Topics discussed:
- Josh walked through his compiler end to end: parse the FHIRPath with fhirpath.js into an intermediate representation, then emit SQL as a chain of table expressions and select star from the last one. Patients explode into names, names explode into given names, a table of the constant gets built so every value can be compared against it, matches come back as zeros and ones, and then it groups back up by the name each row came from. The honest headline was that a very short ViewDefinition produced a full screen of SQL, and that it has never been run on more than two patients.
- The performance objection landed immediately: those table-wide GROUP BYs are a function of how many resources you have, and at millions of resources they get expensive. Someone reported a colleague had been pushed to write the SQL with no group-bys at all and managed it, but it was painful. Josh's response was that he would genuinely like to know how — it was not obvious to him, and he suspected there was prior art he had not found.

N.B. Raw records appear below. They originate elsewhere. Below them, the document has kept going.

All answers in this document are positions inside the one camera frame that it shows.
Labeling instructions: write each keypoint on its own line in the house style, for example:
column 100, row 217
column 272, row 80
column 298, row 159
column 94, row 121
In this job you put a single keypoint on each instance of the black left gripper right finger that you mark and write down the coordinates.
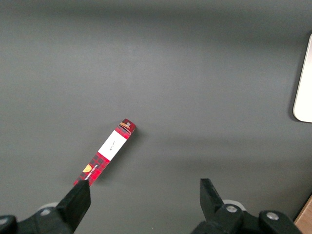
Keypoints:
column 210, row 202

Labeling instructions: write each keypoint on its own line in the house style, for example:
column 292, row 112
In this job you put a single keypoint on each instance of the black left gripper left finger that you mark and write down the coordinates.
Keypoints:
column 75, row 202

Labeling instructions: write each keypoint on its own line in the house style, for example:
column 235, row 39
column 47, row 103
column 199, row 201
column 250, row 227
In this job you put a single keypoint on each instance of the wooden drawer cabinet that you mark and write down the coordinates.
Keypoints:
column 306, row 219

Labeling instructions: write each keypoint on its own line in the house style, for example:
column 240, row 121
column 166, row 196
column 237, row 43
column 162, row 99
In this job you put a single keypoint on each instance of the red plaid long box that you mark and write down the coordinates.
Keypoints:
column 112, row 146

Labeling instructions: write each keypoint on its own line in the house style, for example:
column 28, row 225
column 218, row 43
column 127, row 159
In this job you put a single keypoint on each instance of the white plastic tray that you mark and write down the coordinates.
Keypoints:
column 304, row 97

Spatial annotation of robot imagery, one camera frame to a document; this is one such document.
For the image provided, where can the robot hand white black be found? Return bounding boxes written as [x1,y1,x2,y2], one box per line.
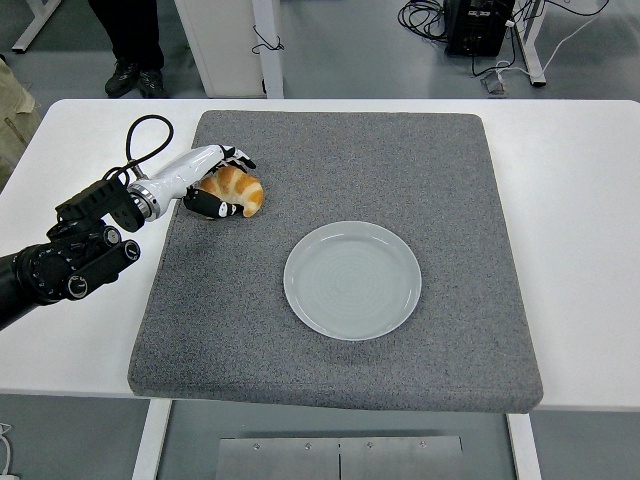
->
[149,143,257,221]

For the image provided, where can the golden croissant bread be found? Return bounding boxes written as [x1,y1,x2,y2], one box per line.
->
[198,165,265,219]

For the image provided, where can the pale grey round plate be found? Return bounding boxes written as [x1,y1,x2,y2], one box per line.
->
[283,220,423,342]

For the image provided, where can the white cabinet panel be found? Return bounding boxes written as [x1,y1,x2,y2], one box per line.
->
[174,0,266,99]

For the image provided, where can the white desk leg column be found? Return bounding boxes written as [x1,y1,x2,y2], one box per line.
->
[251,0,285,100]

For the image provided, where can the person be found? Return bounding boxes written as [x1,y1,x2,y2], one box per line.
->
[0,53,42,176]
[87,0,169,99]

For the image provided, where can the grey felt mat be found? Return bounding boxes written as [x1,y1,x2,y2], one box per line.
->
[127,110,545,415]

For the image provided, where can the white desk foot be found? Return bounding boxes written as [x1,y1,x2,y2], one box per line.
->
[10,0,64,55]

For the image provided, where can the white table leg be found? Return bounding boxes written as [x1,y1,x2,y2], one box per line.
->
[505,412,544,480]
[130,398,174,480]

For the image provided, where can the black computer tower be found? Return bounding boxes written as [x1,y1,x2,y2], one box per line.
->
[443,0,516,57]

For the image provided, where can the small grey floor adapter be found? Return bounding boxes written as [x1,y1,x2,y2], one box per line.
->
[480,69,510,95]

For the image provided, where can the white desk leg with foot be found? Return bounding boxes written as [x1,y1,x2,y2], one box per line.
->
[514,0,549,87]

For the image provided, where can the thin black hanging cable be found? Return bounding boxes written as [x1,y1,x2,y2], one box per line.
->
[251,24,285,54]

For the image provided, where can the black cable bundle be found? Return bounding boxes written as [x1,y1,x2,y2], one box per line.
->
[397,0,451,44]

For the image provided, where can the long white floor cable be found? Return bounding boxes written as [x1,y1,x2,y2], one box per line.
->
[494,0,611,81]

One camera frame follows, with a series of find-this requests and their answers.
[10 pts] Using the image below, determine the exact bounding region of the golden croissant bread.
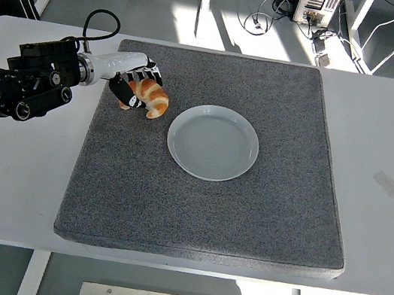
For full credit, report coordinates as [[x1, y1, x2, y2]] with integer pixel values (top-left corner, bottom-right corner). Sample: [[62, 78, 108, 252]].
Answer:
[[116, 74, 173, 123]]

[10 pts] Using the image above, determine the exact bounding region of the grey speckled mat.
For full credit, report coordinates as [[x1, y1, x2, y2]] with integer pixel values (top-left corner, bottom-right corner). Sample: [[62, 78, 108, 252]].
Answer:
[[51, 28, 379, 290]]

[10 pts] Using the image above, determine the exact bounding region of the white computer tower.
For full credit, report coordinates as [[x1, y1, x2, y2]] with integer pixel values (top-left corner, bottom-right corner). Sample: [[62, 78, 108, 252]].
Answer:
[[292, 0, 343, 31]]

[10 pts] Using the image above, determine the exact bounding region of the black floor cable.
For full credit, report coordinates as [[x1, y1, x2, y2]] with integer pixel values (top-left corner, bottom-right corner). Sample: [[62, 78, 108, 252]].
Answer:
[[242, 0, 299, 41]]

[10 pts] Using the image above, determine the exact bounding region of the black power adapter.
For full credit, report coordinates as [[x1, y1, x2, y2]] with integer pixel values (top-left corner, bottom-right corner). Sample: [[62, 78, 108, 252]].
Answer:
[[310, 27, 341, 59]]

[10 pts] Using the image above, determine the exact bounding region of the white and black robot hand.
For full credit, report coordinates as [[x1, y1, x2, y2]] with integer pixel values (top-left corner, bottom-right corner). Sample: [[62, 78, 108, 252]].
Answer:
[[83, 44, 168, 114]]

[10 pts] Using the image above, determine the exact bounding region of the round grey plate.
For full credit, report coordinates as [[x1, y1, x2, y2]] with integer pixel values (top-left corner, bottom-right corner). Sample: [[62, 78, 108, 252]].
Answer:
[[160, 98, 266, 189]]

- Nikolai's recommendation was concrete: not CTEs, a series of lateral joins. In Postgres, CTEs are eager, so at real scale you hit performance problems; a lateral join is evaluated per row and stays local, so the engine effectively iterates rows, expands and joins as it goes. Aidbox translates FHIRPath into Postgres jsonpath, which lets simple field access sit directly in the select instead of earning its own join, and uses explicit lateral joins for forEach. Nested selects become additional lateral joins in a flat linear list rather than nesting. The gotcha is that the jsonpath query functions behave slightly differently from each other, and picking the wrong one bites you on arrays.
- Two other approaches were shown. One prototype targets DuckDB and stays as flat as it can, only dropping into a subquery for
firstso it can do a LIMIT 1 — and not even then if it can use DuckDB's own syntax in the select. And on BigQuery, group-bys were avoided by leaning on the engine: since a FHIRPath expression is recursive and SQL nests recursively, they emitted deeply nested inner selects all the way down, no CTEs and no joins, keeping everything local. It made the SQL almost entirely unreadable by a human and ran efficiently. - Pathling's refactor was the sharpest finding: they used to use explode plus joins, and removed all the joins because joins are poison in Spark — every one may redistribute data between workers. Now they hold a collection representation as far along as possible, building up a complicated select clause of functions that operate on collections, and only explode at the tail end when the user actually asked for more than one row per resource. Exploding early is what costs you: you end up with two representations and more steps in the query plan. Union needed a custom cross-product function written against the Catalyst API. Two ideas came out of the comparison — that every project converges on some intermediate representation, and finding a common one might let them plug into more engines; and Apache Calcite as a way to hand off the last half mile to a pluggable optimiser, which matters more if ViewDefinitions ever get an idiomatic SQL syntax instead of JSON.